💡 Concepts
🔄 The pipeline
Every fimod invocation runs through the same pipeline:
| Step | What happens |
|---|---|
| 📥 Read | Input from file (-i), URL (-i https://...), stdin, or multiple files combined with -s (multi-file slurp). --no-input skips this step (data = None). |
| 🔍 Parse | Rust parses the input via serde into native types. |
| 🔁 Convert | Parsed data becomes a Python-compatible MontyObject. |
| 🐍 Execute | Monty runs transform(data, args, env, headers). Built-ins (re_*, dp_*, it_*, hs_*) are available. |
| 🔁 Convert back | Return value becomes serde_json::Value. |
| 📤 Serialize | Rust serializes the result to the output format (see below). |
| ✍️ Write | Output goes to file (-o), stdout, or input file (--in-place). |
Output format resolution
If --output-format is not specified, fimod resolves the output format automatically:
- Explicit flag —
--output-format jsonalways wins - Output file extension —
-o result.yaml→ YAML - Same as input — if neither is set, the output format matches the input format
This means you never need --output-format when the output format is the same as the input.
Only specify it when converting between formats without an output file.
Parsing and serialization are pure Rust
Monty only sees Python dicts and lists — it never touches the filesystem or network.
🧱 What is a mold?
A mold is a Python script that defines a transform(data, args, env, headers) function. It receives the parsed input and returns the transformed result.
Three ways to specify a mold
Best for one-liners. Auto-wrapped into def transform(data, args, env, headers): return <expr>.
For multi-statement, write def transform explicitly inside -e.
Reusable, version-controlled transforms. Must define transform(data, args, env, headers).
🗂️ Mold registries
Registries are named sources — local directories or remote repos — that group molds into collections.
Reference a mold with @name (default registry) or @source/name (named registry):
fimod registry add my ~/molds/
fimod s -i messy.csv -m @my/clean_csv # resolves to ~/molds/clean_csv.py
fimod s -i messy.csv -m @clean_csv # same, if "my" is the default registry
Config stored in ~/.config/fimod/sources.toml. See CLI Reference — Mold Registries.
📁 Directory molds
When -m points to a directory, fimod looks for an entry point in this order:
<dir>/__main__.py— Python package convention<dir>/<dirname>.py— script named after the directory
🦀 Monty
fimod uses Monty, a Rust implementation of Python's core semantics from the Pydantic team. No CPython, no FFI, no GIL.
Monty is early-stage
Monty is a very young project. Its API and feature set may change significantly between releases. fimod pins a specific Monty commit, but upgrading may require adapting mold scripts if Monty's behaviour changes.

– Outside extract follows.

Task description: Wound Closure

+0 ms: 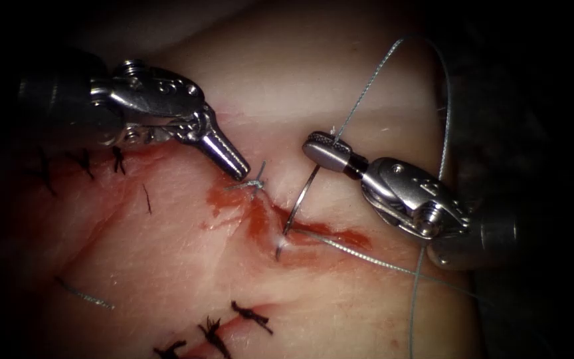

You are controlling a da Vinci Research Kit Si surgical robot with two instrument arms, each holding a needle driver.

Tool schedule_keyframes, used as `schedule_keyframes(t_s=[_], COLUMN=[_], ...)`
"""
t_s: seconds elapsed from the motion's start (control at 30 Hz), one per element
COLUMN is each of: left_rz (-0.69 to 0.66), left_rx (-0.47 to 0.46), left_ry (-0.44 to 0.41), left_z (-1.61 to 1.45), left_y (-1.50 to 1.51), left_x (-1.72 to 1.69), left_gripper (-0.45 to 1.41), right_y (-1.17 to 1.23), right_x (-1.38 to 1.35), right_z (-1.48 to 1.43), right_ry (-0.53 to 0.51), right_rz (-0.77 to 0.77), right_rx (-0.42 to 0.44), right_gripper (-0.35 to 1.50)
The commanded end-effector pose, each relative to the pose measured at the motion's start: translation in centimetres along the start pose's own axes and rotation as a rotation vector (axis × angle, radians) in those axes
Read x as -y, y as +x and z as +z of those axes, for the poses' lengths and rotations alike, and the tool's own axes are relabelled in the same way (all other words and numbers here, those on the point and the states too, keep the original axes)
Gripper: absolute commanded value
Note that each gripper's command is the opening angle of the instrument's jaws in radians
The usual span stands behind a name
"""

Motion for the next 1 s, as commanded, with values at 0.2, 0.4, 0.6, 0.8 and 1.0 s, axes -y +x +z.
schedule_keyframes(t_s=[0.2,0.4,0.6,0.8,1.0], left_rz=[0.294,0.415,0.496,0.670,0.770], left_rx=[-0.011,0.011,0.105,0.123,0.132], left_ry=[0.037,0.047,0.109,0.112,0.128], left_z=[0.11,0.31,0.49,0.55,0.76], left_y=[-0.28,-0.41,-0.32,-0.30,-0.26], left_x=[-0.07,0.07,0.17,0.18,0.17], left_gripper=[-0.37,1.21,1.40,1.29,1.04], right_y=[-0.08,-0.11,-0.22,-0.26,-0.26], right_x=[0.02,0.02,0.00,-0.01,-0.03], right_z=[0.07,0.08,0.11,0.12,0.12], right_ry=[0.012,0.013,-0.015,-0.039,-0.072], right_rz=[0.115,0.272,0.493,0.578,0.660], right_rx=[0.006,-0.002,-0.034,-0.063,-0.096], right_gripper=[-0.35,-0.35,-0.35,-0.35,-0.35])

Because Monty does not include Python's standard library, fimod provides Rust-implemented built-in helpers (re_*, dp_*, it_*, hs_*) that are injected into every mold. Notably, regex functions use fancy-regex syntax (Rust/PCRE2 flavour) — not Python's re module. See Built-ins Reference for details.

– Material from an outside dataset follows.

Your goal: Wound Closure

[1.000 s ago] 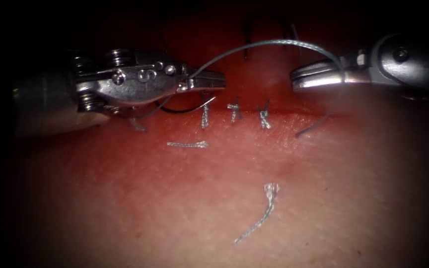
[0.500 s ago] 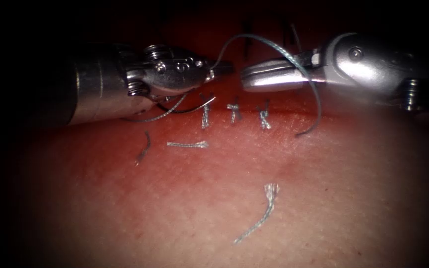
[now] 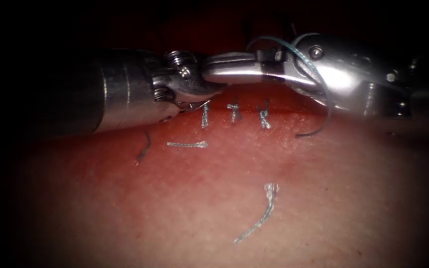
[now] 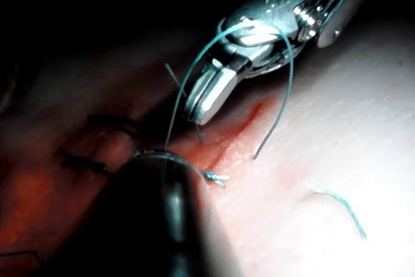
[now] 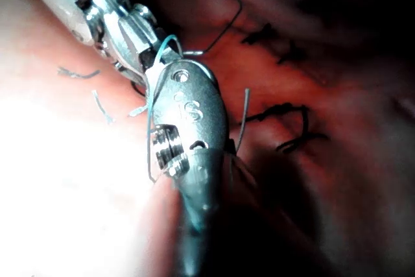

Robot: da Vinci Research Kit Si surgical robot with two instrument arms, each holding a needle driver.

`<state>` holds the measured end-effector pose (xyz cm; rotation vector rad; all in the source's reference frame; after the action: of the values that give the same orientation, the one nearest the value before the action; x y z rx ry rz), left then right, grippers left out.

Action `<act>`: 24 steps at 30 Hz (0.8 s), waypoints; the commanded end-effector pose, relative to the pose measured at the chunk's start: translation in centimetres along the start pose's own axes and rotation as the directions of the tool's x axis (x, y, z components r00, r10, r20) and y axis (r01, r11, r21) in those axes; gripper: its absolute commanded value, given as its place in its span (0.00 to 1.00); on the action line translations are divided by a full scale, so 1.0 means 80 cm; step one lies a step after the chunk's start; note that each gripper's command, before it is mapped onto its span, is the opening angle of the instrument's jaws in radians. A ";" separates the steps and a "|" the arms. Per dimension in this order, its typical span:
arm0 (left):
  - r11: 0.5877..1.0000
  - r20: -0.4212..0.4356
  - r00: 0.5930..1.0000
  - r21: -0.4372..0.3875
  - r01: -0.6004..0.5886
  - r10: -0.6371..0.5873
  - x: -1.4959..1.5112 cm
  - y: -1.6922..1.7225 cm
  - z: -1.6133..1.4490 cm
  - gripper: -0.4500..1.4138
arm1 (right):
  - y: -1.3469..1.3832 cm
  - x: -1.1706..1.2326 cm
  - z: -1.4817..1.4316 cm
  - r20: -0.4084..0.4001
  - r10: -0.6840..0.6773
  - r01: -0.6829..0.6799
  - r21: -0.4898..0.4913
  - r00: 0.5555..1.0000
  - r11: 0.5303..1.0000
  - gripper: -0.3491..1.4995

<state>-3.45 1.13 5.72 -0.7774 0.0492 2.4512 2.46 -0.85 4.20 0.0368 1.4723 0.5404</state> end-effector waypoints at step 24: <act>0.987 0.067 0.987 0.055 -0.152 0.148 0.0008 0.0061 -0.0042 0.00 | 0.0040 -0.0025 -0.0017 0.487 -0.086 0.151 -0.096 0.869 0.984 0.76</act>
<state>-3.51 0.64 5.31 -0.6901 0.1621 2.6040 2.11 -0.72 4.46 -0.0305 0.9402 0.4903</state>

- List/dict comprehensions, ternary expressions (
x if cond else y) for/whileloops,if/elif/else- String methods:
.upper(),.strip(),.split(),.replace(),.startswith(), ... - Dict methods:
.get(),.keys(),.values(),.items(),.pop() len(),int(),str(),float(),bool(),isinstance()- f-strings:
f"Hello {name}",f"{x:.2f}",f"{x!r}" - Nested functions, multiple return values (tuples)
import— no stdlib, no external modulesdel- File I/O, network calls, system access
See Mold Scripting — Monty Limitations for the full list.
🛡️ Security model
Transforms are pure functions: they receive data, manipulate it, and return a result.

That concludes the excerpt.